:: Problem description ::
Your task is to extract every line from the material below exactly.

:: Supplied information ::
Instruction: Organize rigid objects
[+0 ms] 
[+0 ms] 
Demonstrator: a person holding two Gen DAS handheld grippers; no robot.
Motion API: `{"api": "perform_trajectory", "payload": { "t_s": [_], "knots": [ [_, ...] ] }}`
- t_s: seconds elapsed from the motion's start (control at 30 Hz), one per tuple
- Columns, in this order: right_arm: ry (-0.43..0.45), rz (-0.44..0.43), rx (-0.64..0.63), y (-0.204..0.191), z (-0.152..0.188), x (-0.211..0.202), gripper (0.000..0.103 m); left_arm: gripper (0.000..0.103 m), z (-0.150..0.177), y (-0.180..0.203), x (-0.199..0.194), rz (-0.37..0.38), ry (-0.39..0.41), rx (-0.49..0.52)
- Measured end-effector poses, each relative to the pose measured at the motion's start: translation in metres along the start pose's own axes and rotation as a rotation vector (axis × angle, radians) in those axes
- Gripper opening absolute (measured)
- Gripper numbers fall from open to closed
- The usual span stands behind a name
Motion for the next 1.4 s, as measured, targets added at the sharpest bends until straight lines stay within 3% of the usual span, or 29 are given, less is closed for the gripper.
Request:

:: Solution to this exercise ::
Instruction: Organize rigid objects
[+0 ms] 
[+0 ms] 
Demonstrator: a person holding two Gen DAS handheld grippers; no robot.
Motion API: `{"api": "perform_trajectory", "payload": { "t_s": [_], "knots": [ [_, ...] ] }}`
- t_s: seconds elapsed from the motion's start (control at 30 Hz), one per tuple
- Columns, in this order: right_arm: ry (-0.43..0.45), rz (-0.44..0.43), rx (-0.64..0.63), y (-0.204..0.191), z (-0.152..0.188), x (-0.211..0.202), gripper (0.000..0.103 m); left_arm: gripper (0.000..0.103 m), z (-0.150..0.177), y (-0.180..0.203), x (-0.199..0.194), rz (-0.37..0.38), ry (-0.39..0.41), rx (-0.49..0.52)
- Measured end-effector poses, each relative to the pose measured at the motion's start: translation in metres along the start pose's own axes and rotation as a rotation vector (axis × angle, radians) in those axes
- Gripper opening absolute (measured)
- Gripper numbers fall from open to closed
- The usual span stands behind a name
Motion for the next 1.4 s, as measured, targets added at the sharpest bends until straight lines stay within 3% of the usual span, or 29 are given, less is closed for the gripper.
Request:

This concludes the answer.